■ Task description: Write out the data once more, exactly as it reads.

■ Data shown:
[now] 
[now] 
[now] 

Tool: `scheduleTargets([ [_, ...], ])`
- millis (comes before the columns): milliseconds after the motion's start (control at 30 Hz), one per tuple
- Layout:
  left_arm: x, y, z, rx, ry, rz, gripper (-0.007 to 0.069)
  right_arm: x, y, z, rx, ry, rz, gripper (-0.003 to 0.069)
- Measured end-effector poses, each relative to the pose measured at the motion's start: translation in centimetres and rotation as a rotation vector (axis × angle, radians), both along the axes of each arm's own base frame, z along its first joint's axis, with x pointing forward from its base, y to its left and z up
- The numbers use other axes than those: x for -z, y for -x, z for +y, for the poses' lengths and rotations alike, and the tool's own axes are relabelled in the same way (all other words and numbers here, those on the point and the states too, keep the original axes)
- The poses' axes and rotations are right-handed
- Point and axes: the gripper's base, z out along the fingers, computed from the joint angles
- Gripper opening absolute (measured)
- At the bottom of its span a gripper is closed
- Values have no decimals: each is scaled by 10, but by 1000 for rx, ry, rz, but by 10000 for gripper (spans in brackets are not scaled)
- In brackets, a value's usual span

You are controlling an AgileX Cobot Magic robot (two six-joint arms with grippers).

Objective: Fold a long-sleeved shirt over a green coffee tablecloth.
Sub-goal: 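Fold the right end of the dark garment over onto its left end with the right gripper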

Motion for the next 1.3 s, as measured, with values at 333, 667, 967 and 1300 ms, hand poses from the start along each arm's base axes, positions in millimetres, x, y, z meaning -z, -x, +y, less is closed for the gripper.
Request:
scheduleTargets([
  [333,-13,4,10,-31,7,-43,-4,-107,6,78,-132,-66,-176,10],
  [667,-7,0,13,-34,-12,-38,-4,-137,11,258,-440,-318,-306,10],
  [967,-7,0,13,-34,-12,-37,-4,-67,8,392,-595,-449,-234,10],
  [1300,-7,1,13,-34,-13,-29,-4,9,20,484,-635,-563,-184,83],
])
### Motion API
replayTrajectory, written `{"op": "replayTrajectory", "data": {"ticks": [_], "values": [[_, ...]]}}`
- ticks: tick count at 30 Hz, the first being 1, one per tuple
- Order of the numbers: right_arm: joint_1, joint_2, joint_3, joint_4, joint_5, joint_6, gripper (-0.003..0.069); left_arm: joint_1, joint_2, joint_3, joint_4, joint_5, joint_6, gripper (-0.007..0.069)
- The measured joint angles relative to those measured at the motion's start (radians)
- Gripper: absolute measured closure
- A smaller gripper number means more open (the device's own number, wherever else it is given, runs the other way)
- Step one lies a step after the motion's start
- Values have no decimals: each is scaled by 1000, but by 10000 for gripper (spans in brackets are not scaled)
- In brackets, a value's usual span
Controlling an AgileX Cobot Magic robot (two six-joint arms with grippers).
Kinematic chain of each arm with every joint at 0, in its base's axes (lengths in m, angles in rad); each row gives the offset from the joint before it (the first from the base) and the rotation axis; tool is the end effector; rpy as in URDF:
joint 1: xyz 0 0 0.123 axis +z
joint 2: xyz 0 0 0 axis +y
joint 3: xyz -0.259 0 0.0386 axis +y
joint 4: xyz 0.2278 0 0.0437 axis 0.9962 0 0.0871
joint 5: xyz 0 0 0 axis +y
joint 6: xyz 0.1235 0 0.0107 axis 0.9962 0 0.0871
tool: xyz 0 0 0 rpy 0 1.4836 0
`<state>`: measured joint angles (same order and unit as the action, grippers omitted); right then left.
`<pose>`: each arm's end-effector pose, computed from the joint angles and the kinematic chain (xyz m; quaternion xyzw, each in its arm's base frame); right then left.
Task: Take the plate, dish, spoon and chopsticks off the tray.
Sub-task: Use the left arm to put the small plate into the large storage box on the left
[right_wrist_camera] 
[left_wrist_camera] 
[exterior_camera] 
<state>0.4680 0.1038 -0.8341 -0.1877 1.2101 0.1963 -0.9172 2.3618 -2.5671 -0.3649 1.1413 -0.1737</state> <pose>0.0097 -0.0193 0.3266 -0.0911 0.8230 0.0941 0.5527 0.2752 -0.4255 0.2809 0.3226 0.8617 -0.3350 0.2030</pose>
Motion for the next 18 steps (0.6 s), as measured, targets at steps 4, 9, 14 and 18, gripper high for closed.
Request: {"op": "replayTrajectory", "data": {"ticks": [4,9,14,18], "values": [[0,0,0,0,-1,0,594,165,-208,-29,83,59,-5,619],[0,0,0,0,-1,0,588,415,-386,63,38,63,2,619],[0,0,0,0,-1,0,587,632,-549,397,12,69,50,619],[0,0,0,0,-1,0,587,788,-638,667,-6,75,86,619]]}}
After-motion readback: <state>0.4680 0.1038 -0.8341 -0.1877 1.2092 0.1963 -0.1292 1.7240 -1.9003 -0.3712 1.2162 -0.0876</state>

■ Exercise result:
[now] 
[now] 
[now] 

Tool: `scheduleTargets([ [_, ...], ])`
- millis (comes before the columns): milliseconds after the motion's start (control at 30 Hz), one per tuple
- Layout:
  left_arm: x, y, z, rx, ry, rz, gripper (-0.007 to 0.069)
  right_arm: x, y, z, rx, ry, rz, gripper (-0.003 to 0.069)
- Measured end-effector poses, each relative to the pose measured at the motion's start: translation in centimetres and rotation as a rotation vector (axis × angle, radians), both along the axes of each arm's own base frame, z along its first joint's axis, with x pointing forward from its base, y to its left and z up
- The numbers use other axes than those: x for -z, y for -x, z for +y, for the poses' lengths and rotations alike, and the tool's own axes are relabelled in the same way (all other words and numbers here, those on the point and the states too, keep the original axes)
- The poses' axes and rotations are right-handed
- Point and axes: the gripper's base, z out along the fingers, computed from the joint angles
- Gripper opening absolute (measured)
- At the bottom of its span a gripper is closed
- Values have no decimals: each is scaled by 10, but by 1000 for rx, ry, rz, but by 10000 for gripper (spans in brackets are not scaled)
- In brackets, a value's usual span

You are controlling an AgileX Cobot Magic robot (two six-joint arms with grippers).

Objective: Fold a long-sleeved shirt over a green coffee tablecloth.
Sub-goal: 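Fold the right end of the dark garment over onto its left end with the right gripper
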
Motion for the next 1.3 s, as measured, with values at 333, 667, 967 and 1300 ms, hand poses from the start along each arm's base axes, positions in millimetres, x, y, z meaning -z, -x, +y, less is closed for the gripper.
Request:
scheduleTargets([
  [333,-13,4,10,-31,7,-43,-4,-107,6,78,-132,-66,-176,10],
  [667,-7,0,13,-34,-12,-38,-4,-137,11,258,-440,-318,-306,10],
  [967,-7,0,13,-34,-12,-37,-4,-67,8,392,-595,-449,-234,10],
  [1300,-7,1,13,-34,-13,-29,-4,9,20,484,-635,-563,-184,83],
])
### Motion API
replayTrajectory, written `{"op": "replayTrajectory", "data": {"ticks": [_], "values": [[_, ...]]}}`
- ticks: tick count at 30 Hz, the first being 1, one per tuple
- Order of the numbers: right_arm: joint_1, joint_2, joint_3, joint_4, joint_5, joint_6, gripper (-0.003..0.069); left_arm: joint_1, joint_2, joint_3, joint_4, joint_5, joint_6, gripper (-0.007..0.069)
- The measured joint angles relative to those measured at the motion's start (radians)
- Gripper: absolute measured closure
- A smaller gripper number means more open (the device's own number, wherever else it is given, runs the other way)
- Step one lies a step after the motion's start
- Values have no decimals: each is scaled by 1000, but by 10000 for gripper (spans in brackets are not scaled)
- In brackets, a value's usual span
Controlling an AgileX Cobot Magic robot (two six-joint arms with grippers).
Kinematic chain of each arm with every joint at 0, in its base's axes (lengths in m, angles in rad); each row gives the offset from the joint before it (the first from the base) and the rotation axis; tool is the end effector; rpy as in URDF:
joint 1: xyz 0 0 0.123 axis +z
joint 2: xyz 0 0 0 axis +y
joint 3: xyz -0.259 0 0.0386 axis +y
joint 4: xyz 0.2278 0 0.0437 axis 0.9962 0 0.0871
joint 5: xyz 0 0 0 axis +y
joint 6: xyz 0.1235 0 0.0107 axis 0.9962 0 0.0871
tool: xyz 0 0 0 rpy 0 1.4836 0
`<state>`: measured joint angles (same order and unit as the action, grippers omitted); right then left.
`<pose>`: each arm's end-effector pose, computed from the joint angles and the kinematic chain (xyz m; quaternion xyzw, each in its arm's base frame); right then left.
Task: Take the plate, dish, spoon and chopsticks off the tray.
Sub-task: Use the left arm to put the small plate into the large storage box on the left
[right_wrist_camera] 
[left_wrist_camera] 
[exterior_camera] 
<state>0.4680 0.1038 -0.8341 -0.1877 1.2101 0.1963 -0.9172 2.3618 -2.5671 -0.3649 1.1413 -0.1737</state> <pose>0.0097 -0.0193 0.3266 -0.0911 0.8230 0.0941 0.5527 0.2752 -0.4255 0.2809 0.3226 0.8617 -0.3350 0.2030</pose>
Motion for the next 18 steps (0.6 s), as measured, targets at steps 4, 9, 14 and 18, gripper high for closed.
Request: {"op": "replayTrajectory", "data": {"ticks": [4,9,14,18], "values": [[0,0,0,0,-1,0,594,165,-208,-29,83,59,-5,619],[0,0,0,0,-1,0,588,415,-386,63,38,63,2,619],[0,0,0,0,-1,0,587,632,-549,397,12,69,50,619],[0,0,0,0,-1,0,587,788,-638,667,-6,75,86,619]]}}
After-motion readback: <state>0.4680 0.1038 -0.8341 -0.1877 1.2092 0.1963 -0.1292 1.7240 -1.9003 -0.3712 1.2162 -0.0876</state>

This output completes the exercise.